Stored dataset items

BEGIN

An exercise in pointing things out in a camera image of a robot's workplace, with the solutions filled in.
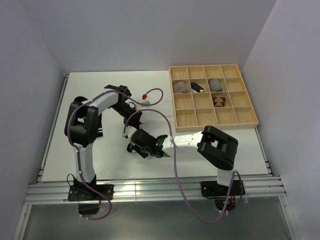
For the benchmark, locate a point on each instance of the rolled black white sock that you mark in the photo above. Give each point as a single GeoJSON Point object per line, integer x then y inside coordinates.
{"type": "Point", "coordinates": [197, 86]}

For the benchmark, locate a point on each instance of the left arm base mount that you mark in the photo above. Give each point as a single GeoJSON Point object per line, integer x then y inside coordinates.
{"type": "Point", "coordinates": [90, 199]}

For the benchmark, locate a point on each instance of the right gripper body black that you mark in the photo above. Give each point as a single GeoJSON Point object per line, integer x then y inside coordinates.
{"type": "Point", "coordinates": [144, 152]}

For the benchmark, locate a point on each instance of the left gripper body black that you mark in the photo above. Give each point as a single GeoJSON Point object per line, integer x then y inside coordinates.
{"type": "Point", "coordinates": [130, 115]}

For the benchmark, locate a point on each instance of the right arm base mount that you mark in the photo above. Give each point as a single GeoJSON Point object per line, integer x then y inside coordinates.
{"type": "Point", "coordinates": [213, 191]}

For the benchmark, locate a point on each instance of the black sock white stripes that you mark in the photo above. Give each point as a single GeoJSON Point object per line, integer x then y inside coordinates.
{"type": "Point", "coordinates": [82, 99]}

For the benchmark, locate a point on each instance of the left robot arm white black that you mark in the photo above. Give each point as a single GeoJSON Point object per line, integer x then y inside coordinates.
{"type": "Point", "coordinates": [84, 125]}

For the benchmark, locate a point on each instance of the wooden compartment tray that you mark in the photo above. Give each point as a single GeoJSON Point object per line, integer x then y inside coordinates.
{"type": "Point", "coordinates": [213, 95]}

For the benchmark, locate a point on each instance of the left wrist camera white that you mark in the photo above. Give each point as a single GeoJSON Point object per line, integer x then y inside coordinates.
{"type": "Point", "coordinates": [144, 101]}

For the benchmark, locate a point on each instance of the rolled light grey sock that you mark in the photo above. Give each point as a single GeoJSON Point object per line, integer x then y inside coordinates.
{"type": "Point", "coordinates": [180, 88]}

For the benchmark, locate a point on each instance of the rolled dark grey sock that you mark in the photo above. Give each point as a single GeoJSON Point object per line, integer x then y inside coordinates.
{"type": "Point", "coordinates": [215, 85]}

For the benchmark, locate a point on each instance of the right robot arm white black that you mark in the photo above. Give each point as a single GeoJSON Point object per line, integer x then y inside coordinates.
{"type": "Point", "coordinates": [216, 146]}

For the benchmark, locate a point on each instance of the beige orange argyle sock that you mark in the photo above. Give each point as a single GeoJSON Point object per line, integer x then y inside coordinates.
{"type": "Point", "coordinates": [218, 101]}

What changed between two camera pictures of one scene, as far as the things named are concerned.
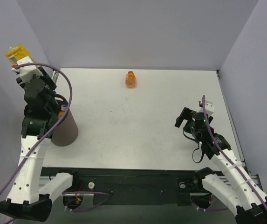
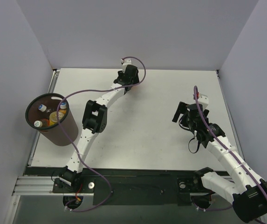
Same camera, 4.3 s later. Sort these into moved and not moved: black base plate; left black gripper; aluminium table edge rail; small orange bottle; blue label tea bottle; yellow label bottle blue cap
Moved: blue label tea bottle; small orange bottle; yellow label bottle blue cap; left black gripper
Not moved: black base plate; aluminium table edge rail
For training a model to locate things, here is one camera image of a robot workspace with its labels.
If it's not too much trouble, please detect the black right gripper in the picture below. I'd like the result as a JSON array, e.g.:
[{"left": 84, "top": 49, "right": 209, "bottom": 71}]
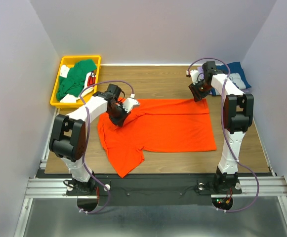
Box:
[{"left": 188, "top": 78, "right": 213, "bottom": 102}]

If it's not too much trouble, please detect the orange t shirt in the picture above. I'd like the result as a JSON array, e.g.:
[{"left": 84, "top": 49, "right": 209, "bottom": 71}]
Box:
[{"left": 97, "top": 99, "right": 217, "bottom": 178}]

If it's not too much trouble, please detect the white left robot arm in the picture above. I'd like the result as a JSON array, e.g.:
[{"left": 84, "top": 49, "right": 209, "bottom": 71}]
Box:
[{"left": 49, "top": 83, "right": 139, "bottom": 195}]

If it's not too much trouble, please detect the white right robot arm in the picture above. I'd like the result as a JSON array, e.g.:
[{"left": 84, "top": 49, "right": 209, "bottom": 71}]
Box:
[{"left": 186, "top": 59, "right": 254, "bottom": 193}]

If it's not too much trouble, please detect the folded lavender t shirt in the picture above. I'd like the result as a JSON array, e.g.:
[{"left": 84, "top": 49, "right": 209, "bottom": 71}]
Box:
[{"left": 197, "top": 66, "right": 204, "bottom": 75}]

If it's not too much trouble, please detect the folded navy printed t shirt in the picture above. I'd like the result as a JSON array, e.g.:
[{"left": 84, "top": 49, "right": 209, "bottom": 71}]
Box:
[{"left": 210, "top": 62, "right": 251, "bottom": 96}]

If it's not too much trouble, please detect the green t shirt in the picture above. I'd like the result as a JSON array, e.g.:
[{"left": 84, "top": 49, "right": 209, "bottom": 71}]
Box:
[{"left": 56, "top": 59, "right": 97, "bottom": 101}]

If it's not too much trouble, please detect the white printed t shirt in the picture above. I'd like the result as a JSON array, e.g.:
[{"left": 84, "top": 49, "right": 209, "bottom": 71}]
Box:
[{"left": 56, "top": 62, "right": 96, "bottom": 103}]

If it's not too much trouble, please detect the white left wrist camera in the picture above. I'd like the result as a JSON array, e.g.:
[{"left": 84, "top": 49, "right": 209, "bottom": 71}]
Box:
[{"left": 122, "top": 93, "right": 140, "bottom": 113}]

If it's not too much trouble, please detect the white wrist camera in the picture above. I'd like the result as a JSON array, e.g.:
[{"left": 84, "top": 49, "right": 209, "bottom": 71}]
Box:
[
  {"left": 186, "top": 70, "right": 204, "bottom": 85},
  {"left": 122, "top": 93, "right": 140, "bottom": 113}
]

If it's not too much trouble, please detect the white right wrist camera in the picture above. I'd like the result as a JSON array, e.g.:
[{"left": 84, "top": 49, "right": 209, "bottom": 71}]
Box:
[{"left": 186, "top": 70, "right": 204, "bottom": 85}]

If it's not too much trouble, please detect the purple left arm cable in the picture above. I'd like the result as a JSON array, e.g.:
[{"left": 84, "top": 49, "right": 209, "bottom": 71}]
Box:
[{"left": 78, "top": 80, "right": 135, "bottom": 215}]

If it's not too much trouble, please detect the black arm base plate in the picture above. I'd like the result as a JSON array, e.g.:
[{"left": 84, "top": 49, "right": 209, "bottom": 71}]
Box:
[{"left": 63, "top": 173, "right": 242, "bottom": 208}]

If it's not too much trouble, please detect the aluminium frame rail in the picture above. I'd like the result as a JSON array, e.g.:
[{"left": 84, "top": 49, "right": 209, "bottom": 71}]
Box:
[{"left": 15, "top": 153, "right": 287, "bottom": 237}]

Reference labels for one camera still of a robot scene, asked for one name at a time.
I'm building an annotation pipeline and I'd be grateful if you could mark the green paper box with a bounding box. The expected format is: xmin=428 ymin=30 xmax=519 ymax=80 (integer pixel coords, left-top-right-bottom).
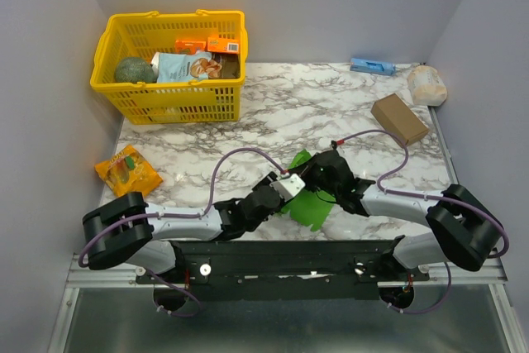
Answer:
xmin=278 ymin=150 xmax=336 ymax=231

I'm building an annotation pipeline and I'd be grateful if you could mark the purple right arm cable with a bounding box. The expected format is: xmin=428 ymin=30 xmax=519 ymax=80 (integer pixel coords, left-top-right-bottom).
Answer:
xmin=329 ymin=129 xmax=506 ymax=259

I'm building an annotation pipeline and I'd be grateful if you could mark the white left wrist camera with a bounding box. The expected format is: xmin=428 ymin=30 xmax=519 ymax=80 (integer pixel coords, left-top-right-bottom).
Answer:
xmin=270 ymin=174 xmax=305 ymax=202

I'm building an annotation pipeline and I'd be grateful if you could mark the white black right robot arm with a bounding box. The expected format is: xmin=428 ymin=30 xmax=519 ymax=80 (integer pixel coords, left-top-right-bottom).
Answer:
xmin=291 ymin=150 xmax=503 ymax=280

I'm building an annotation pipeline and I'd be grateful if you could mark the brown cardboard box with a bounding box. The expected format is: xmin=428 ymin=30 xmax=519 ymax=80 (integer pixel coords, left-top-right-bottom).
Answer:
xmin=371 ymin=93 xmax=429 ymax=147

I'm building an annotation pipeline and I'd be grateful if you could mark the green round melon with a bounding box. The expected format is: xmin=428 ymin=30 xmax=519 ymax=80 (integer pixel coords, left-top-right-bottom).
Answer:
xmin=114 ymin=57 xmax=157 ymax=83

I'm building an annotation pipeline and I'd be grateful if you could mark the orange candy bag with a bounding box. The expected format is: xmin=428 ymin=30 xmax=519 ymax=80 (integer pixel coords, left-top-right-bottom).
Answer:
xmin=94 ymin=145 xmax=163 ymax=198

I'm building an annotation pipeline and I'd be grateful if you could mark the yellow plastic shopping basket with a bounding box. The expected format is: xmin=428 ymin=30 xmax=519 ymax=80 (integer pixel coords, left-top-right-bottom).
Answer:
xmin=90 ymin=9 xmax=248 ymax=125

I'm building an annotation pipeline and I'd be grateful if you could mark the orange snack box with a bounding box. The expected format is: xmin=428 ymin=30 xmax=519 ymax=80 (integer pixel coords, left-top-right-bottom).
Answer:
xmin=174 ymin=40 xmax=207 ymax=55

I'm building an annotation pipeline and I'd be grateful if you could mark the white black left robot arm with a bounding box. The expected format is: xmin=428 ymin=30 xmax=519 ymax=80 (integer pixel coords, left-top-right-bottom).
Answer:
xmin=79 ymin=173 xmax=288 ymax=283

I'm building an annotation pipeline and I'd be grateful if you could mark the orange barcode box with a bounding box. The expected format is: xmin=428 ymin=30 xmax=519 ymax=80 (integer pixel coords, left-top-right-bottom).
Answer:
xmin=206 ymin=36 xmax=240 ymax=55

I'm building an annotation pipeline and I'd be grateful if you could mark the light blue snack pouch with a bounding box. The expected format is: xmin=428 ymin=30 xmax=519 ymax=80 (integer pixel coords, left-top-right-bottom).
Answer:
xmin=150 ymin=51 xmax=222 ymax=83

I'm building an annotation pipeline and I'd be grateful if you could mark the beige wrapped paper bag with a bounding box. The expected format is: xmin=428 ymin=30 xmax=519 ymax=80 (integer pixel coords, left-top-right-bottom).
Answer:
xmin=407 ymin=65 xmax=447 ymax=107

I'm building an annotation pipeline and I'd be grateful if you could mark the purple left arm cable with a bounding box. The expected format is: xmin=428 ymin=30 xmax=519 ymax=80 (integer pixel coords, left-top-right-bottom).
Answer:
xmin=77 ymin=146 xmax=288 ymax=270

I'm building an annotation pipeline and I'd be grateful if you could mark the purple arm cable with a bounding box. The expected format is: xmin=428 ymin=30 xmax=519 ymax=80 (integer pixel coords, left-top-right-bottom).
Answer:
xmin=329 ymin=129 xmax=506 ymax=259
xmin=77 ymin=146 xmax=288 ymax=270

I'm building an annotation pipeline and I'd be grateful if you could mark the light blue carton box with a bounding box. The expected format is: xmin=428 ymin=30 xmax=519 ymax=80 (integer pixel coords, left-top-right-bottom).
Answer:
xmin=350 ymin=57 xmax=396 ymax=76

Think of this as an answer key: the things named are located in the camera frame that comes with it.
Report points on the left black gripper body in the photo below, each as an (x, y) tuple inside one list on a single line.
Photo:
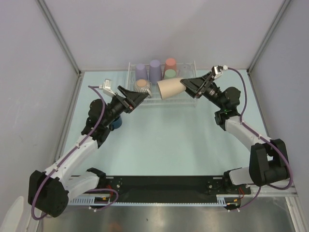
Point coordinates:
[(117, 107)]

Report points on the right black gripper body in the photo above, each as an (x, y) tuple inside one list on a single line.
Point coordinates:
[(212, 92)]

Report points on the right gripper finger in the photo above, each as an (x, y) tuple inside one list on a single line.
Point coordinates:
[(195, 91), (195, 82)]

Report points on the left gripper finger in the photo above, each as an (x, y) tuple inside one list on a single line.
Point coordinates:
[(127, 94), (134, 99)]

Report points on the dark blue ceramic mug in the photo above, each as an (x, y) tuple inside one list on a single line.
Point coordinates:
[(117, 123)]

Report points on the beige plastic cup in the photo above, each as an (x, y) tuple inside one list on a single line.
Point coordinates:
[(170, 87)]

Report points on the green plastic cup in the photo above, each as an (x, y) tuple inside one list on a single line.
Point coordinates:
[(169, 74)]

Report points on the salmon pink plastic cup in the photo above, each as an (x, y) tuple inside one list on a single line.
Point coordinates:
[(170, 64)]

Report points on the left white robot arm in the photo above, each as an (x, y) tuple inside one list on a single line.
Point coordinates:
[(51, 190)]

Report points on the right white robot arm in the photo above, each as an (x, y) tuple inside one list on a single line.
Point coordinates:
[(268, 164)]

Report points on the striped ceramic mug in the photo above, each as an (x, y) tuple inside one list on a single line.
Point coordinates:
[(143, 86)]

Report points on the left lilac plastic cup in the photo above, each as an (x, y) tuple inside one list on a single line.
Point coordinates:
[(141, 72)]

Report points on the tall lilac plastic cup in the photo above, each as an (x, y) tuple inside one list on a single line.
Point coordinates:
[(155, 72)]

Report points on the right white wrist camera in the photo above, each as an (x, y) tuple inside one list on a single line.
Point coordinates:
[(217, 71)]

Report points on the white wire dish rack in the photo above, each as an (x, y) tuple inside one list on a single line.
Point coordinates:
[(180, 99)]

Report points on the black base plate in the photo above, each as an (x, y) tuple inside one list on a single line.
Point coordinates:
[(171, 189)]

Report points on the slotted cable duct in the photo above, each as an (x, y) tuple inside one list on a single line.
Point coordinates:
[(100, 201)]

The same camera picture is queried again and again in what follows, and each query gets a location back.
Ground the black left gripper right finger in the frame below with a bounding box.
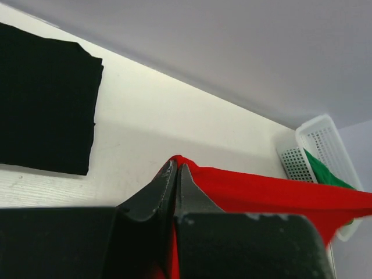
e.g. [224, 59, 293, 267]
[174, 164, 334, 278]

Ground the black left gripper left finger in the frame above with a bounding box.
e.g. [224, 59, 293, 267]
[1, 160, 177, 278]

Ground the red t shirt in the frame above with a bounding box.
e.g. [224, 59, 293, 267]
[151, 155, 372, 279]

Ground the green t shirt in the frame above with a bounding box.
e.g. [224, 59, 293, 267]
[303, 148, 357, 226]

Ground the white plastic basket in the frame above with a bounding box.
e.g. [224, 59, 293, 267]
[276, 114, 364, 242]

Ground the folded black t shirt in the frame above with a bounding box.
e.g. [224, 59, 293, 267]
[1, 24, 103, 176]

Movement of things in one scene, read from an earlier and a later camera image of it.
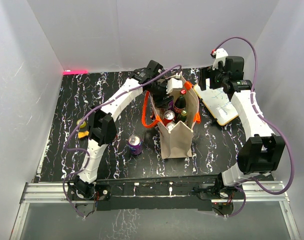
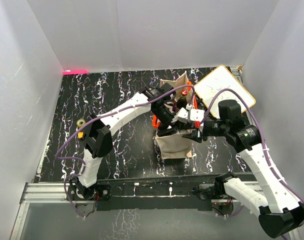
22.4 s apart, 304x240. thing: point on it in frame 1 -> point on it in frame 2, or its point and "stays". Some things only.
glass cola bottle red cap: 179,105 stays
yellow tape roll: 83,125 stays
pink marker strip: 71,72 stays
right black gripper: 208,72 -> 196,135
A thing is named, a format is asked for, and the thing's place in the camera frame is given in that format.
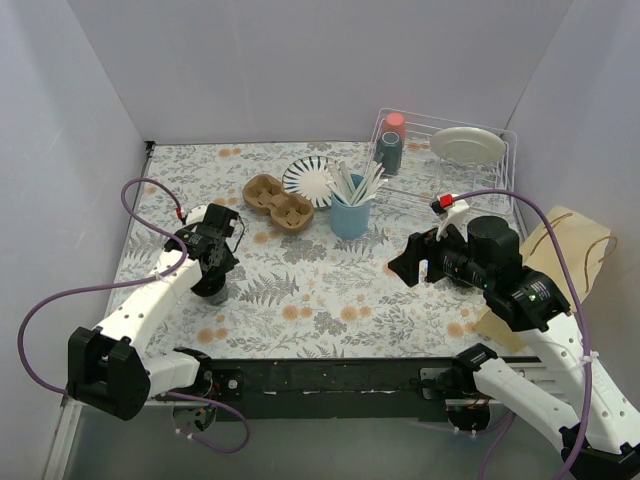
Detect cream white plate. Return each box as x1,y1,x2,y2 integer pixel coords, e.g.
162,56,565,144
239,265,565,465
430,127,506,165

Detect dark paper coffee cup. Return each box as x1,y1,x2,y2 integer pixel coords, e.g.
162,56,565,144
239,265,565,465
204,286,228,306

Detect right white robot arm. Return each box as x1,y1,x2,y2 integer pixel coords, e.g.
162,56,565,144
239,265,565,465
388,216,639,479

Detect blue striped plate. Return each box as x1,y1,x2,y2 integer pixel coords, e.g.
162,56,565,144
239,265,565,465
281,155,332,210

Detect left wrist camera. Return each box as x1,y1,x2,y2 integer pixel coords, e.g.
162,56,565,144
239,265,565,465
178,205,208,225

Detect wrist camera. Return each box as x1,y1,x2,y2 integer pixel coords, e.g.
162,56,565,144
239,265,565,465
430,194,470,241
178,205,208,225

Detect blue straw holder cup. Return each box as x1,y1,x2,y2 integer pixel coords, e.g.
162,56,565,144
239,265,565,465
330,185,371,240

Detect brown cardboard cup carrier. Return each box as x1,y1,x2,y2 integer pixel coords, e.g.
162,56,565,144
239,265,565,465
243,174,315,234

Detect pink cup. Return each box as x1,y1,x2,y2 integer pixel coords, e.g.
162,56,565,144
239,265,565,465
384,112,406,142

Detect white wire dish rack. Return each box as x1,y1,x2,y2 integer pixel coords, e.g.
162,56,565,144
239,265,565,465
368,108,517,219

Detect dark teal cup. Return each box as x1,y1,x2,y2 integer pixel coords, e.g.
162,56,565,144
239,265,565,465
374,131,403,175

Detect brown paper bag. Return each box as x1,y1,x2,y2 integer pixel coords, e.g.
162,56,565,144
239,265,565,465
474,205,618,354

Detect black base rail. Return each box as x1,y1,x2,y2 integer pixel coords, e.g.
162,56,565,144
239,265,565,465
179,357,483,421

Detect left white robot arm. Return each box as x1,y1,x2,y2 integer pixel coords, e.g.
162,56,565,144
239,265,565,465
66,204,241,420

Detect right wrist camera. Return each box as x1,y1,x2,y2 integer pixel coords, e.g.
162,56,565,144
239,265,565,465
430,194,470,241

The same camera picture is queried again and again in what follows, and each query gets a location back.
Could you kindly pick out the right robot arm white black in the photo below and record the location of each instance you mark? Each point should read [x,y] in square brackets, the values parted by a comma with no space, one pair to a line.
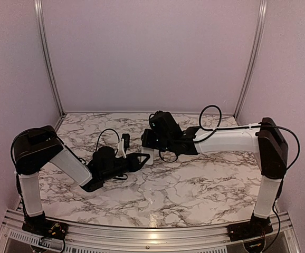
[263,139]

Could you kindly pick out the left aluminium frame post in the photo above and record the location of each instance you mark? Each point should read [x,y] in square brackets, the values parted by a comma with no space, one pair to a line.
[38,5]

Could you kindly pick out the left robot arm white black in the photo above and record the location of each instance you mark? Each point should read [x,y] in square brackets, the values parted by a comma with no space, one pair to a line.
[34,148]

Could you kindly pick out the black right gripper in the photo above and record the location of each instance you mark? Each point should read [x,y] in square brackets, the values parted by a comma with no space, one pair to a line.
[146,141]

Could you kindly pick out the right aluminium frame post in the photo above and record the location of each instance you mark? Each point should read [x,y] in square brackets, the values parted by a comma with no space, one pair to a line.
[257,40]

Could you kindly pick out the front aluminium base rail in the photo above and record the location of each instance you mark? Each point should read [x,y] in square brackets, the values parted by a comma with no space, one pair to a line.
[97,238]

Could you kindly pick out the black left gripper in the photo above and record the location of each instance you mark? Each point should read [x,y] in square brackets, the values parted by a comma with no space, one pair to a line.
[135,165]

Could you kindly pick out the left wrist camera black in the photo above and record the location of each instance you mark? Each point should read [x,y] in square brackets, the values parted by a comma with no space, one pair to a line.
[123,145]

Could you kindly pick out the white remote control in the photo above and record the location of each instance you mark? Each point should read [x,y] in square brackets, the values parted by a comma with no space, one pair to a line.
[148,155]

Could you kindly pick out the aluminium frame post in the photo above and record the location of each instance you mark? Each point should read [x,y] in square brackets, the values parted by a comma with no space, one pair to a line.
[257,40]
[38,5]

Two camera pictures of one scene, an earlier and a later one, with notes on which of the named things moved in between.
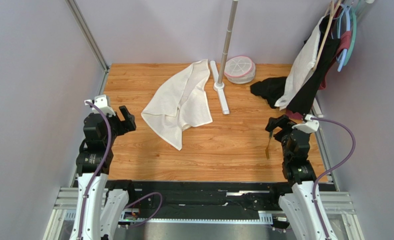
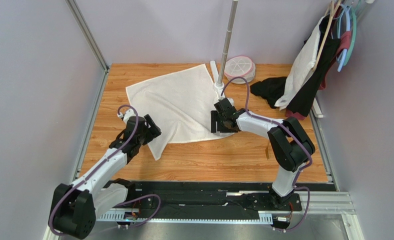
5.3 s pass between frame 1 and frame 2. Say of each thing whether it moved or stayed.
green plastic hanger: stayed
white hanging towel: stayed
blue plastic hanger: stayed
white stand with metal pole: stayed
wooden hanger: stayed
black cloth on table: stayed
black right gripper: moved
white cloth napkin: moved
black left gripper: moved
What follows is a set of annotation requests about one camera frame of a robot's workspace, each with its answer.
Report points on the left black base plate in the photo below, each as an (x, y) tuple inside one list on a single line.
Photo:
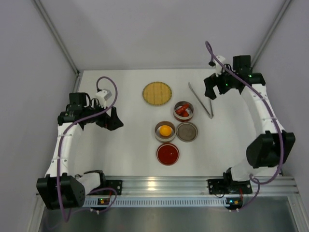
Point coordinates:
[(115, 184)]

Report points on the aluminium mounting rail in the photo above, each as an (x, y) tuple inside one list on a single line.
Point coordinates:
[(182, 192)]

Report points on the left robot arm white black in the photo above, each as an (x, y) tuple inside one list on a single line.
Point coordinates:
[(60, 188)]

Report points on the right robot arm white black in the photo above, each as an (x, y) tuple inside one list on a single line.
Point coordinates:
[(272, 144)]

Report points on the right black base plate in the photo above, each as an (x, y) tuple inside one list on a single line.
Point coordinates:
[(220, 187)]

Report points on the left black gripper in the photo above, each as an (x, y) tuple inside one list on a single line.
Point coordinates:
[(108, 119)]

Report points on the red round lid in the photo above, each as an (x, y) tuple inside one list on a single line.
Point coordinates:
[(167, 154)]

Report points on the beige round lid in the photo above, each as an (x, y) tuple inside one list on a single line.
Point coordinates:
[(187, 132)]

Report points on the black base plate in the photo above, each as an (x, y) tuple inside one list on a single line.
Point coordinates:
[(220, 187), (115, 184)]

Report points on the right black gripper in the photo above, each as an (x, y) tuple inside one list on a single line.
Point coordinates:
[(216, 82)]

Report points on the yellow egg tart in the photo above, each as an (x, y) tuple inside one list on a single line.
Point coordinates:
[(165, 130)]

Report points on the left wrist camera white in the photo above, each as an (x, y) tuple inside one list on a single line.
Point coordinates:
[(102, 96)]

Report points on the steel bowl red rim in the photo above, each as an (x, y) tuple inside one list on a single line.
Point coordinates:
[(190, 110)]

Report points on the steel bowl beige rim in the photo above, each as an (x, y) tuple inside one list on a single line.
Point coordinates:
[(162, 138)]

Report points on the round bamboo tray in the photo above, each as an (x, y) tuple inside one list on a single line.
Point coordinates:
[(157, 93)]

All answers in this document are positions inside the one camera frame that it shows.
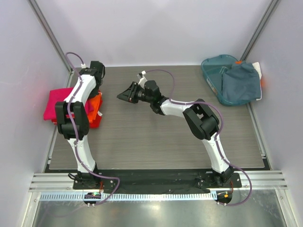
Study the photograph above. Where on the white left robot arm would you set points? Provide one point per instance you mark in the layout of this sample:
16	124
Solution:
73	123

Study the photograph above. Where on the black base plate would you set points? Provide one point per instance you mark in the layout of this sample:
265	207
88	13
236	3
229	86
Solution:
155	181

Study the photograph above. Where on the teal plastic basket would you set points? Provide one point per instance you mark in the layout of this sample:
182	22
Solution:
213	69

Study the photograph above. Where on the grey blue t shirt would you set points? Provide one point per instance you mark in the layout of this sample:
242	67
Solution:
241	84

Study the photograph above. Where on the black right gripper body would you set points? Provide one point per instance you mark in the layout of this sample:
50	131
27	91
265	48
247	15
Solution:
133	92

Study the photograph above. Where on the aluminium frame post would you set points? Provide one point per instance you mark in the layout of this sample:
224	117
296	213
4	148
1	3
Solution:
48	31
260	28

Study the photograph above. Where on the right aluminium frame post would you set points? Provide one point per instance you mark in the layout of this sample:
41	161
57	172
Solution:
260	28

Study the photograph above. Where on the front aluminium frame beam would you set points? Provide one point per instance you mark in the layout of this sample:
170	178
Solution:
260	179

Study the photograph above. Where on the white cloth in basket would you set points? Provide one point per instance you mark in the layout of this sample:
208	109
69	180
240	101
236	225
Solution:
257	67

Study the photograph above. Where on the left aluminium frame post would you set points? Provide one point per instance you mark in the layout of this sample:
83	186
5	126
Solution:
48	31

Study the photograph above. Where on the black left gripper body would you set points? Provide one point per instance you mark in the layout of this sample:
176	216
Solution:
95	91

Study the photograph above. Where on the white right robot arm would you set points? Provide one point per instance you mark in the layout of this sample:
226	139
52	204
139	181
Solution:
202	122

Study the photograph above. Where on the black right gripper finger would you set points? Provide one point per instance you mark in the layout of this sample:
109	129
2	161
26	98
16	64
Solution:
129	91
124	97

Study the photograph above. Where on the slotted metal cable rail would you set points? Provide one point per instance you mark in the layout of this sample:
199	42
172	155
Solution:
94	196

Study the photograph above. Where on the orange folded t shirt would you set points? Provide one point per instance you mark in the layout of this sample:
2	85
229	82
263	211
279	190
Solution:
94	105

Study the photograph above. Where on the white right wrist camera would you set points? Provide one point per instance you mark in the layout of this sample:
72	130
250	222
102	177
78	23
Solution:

END

Where a line of the records has the string "hanger", return that line.

*THE COMPLETED TASK*.
green plastic hanger: stayed
blue plastic hanger: stayed
wooden hanger: stayed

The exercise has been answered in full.